Additionally, many healthcare services are delivered in an exam or hospital room, where patient vitals and observations are captured, a chart is reviewed, and medications and treatments are ordered. According to a recent study from the Annals of Internal Medicine, providers spend more than 16 minutes per encounter on these tasks alone. Observation and data collection in healthcare is critical to identifying and subsequently adjusting treatment pathways; however, the process is heavily reliant on in-person visits.
How IoT will save healthcare
Global adoption of the Internet of Things (IoT) is soaring across numerous industries. In fact, healthcare is forecasted to be the second largest industry in value for IoT by 2030.
IoT offers the ability to remotely monitor patients via wearables and connected devices. It provides the means to collect data beyond the patient exam or hospital room and can help providers deliver care outside of traditional, in-person methods. With this power to collect more information, more often, and do so with fewer patient encounters, IoT plays a role in solving the two-fold challenge of delivering better quality of care for increasingly larger populations of patients.
A patient wearing a smartwatch, for example, may be able to stream heart rate and oxygen saturation levels during real-world activities to an electronic healthcare record, where the data can be aggregated and summarized for a physician to review, or even for a machine-learning algorithm to periodically interrogate.
IoT devices can help collect more data, more often, to help providers deliver more meaningful, timely, and impactful healthcare recommendations and treatments to patients. Through this added value, IoT can further the benefits of telemedicine and promote the idea of “care anywhere,” in which healthcare is not directly tied to or dependent upon in-person encounters.
Challenges of healthcare data on the move
What challenges face developers when it comes to capturing and leveraging data from healthcare IoT devices? Four significant capabilities top the list, which we will look at in turn:
Scalable and efficient storage
Global coverage and data synchronization
Security and privacy
Scalable and efficient storage
IoT devices have the capability to produce massive volumes of continuous data. In fact, market intelligence provider International Data Corporation (IDC) predicts that IoT devices alone will produce 74.9 ZB of data by 2025, from a staggering 55.9 billion devices. A cloud-based developer data platform will be critical to support these kinds of massive data volumes, which may also exhibit unpredictable peaks in workloads.
Additionally, as is the case for many IoT use cases, often only the most recent data is used for analysis. In this scenario, the ability to automatically archive raw and historical data to a more cost-effective storage, and yet still be able to query it when and if needed, would be ideal. MongoDB’s Atlas Online Archive lets developers do just that, with minimal setup and configuration required, as shown in Figure 1.

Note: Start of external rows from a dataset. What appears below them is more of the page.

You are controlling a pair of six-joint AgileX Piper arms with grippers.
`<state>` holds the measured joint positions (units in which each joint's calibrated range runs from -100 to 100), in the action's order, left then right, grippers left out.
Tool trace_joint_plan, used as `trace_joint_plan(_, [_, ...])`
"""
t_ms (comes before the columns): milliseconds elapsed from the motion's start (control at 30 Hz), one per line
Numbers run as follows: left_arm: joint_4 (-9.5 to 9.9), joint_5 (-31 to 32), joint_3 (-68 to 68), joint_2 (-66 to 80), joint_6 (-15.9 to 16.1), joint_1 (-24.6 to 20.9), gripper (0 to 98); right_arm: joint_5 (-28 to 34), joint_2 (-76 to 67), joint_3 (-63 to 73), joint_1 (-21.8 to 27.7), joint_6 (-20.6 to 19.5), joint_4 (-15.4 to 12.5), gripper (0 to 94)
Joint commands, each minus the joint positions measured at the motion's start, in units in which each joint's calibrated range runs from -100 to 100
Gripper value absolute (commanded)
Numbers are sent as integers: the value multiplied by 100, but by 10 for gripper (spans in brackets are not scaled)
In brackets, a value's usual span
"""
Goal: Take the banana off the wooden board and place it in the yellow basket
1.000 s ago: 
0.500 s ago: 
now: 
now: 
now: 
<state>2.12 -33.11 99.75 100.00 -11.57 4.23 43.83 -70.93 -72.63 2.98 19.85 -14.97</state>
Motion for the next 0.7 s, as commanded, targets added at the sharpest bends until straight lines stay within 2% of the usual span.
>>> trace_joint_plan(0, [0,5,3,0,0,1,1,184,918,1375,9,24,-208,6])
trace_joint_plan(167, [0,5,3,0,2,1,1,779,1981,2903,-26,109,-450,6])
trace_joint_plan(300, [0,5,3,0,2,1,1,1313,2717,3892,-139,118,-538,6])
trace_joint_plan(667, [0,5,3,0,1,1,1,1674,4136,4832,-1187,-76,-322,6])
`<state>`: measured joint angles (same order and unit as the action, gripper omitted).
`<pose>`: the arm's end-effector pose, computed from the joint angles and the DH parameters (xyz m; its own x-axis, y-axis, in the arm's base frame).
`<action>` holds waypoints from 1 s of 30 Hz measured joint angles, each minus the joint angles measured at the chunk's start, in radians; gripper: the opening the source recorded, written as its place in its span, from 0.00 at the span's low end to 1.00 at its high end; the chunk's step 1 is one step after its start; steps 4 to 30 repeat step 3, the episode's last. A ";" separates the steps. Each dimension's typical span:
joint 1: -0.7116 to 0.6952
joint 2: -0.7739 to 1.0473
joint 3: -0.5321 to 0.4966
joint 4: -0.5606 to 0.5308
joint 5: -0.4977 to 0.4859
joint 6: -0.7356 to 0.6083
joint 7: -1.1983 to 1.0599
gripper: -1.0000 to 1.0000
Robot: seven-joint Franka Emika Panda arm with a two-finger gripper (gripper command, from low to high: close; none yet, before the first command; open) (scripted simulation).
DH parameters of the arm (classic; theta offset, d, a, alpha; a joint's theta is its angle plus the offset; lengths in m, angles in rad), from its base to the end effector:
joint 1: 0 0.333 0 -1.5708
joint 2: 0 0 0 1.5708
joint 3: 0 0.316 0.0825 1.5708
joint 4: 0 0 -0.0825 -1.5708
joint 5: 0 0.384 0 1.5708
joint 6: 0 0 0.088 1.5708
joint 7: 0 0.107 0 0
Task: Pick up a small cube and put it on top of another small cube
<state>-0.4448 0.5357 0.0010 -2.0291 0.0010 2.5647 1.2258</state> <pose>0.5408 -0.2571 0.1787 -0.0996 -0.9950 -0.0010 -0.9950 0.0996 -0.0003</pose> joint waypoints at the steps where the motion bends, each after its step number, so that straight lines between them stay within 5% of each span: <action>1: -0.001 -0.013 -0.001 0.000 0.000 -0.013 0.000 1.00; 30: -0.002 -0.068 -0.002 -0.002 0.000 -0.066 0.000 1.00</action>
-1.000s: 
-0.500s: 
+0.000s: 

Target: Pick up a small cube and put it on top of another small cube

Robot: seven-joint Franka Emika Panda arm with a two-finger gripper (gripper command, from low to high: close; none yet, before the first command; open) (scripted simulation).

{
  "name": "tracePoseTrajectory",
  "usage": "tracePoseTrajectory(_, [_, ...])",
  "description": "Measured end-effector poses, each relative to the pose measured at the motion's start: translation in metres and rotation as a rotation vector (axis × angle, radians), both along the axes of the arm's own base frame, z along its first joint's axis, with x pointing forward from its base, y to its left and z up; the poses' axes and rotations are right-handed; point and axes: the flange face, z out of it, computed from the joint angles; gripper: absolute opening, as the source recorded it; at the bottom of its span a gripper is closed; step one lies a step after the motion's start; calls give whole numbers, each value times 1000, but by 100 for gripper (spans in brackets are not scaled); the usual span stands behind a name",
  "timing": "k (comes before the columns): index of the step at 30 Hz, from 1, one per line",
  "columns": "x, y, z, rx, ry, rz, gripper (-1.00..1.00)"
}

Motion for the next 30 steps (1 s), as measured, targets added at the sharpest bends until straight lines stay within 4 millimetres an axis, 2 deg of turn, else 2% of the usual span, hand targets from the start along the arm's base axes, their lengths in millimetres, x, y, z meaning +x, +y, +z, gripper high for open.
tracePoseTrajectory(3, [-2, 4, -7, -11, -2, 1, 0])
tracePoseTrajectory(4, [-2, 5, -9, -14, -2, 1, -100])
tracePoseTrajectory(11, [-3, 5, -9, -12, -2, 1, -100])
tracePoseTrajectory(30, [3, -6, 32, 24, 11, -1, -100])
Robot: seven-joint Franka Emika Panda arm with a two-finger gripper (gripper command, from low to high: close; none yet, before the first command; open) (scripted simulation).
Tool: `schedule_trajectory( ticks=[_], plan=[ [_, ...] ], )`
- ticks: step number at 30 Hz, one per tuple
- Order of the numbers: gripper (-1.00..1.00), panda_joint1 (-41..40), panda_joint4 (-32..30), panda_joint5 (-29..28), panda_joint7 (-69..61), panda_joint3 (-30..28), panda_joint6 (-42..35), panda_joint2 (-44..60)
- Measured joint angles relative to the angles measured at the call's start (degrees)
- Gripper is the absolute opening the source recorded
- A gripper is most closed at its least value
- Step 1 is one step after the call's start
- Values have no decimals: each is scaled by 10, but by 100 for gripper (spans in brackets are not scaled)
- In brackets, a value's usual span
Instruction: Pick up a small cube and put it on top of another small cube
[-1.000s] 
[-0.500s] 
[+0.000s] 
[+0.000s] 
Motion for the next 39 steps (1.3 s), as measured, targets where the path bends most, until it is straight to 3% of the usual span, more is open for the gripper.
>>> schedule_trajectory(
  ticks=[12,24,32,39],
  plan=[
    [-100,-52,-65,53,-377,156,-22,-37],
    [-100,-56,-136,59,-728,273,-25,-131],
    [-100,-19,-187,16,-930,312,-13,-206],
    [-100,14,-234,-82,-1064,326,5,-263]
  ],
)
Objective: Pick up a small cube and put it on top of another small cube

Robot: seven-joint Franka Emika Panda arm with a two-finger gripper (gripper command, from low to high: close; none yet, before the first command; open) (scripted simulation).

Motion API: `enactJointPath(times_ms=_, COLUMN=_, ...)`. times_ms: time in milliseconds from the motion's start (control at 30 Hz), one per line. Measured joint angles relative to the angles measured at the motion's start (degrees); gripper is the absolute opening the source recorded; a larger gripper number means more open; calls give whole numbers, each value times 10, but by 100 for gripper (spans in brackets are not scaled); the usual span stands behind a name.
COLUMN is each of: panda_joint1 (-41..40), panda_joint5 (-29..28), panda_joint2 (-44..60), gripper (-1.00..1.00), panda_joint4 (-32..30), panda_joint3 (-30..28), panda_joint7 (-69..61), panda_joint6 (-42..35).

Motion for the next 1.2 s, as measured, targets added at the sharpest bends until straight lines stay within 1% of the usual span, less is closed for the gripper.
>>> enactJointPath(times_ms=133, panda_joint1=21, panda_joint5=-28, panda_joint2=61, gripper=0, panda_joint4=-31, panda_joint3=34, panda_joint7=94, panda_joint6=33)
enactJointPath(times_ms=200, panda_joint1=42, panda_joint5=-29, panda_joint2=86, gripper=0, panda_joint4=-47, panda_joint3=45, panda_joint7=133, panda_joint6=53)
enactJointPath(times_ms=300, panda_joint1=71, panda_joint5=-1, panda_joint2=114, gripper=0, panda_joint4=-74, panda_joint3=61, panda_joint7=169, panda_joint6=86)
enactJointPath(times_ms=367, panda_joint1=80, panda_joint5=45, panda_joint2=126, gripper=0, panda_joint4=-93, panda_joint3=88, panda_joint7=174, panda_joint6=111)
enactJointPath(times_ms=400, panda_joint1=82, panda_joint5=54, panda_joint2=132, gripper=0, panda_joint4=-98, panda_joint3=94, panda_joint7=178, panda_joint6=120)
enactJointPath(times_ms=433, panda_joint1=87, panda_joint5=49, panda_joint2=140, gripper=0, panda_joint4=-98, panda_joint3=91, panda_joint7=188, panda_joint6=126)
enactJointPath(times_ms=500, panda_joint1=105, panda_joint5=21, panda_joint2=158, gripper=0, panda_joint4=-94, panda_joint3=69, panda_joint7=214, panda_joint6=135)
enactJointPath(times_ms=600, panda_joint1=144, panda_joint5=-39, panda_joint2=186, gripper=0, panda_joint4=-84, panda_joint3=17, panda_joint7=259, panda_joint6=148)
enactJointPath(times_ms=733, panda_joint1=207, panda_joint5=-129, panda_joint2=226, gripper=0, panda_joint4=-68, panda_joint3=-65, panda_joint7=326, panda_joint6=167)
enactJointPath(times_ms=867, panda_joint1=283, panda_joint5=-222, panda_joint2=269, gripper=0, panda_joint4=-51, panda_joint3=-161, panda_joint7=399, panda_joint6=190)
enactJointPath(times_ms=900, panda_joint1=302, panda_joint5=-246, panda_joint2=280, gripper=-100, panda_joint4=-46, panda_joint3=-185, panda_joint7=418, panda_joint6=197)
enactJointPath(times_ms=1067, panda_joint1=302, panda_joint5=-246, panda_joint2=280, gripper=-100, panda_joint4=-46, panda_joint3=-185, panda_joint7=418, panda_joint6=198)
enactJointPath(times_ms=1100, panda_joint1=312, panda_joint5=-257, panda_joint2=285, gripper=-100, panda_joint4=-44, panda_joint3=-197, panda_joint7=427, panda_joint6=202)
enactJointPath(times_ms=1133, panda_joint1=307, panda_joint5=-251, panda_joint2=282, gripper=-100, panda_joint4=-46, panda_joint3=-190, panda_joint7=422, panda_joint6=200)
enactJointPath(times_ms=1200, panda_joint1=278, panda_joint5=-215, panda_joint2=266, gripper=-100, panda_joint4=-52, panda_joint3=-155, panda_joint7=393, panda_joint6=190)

Not all databases are ready to deal with the massive, continuous data generated by IoT devices. Sensor data is typically collected with high frequency, which may mean high concurrency of writes, unpredictable workload peaks, and the need for dynamic scalability. Additionally, IoT data is almost by definition time-series data, meaning it typically comes with a timestamp that allows following the evolution of a parameter through time, at regular or irregular time intervals.
Storing time-series data efficiently at scale can be difficult. In fact, specialized time-series databases exist to tackle workloads such as these. Additionally, storing the data is simply one side of the challenge. Another aspect involves running analytics as the data is collected, such as discovering heart anomalies and sending alerts in real time to the patient.
Using specialized time-series databases solves these challenges but also introduces new ones:
Developers will need to learn the nuances of working with a niche platform, slowing development cycles.
Building and maintaining ETL pipelines to move data and merge data across different platforms.
Integrating, securing, and maintaining an additional database platform, thereby increasing operational overhead.
MongoDB's new time series collection feature allows you to automatically optimize your schema and deployment for high storage efficiency and low-latency queries, without the need of an additional, niche database. Additionally, MongoDB integrates time-series data with operational data and analytics capabilities in one unified environment with built-in scalability, delivering the performance your IoT applications need while simplifying your architecture.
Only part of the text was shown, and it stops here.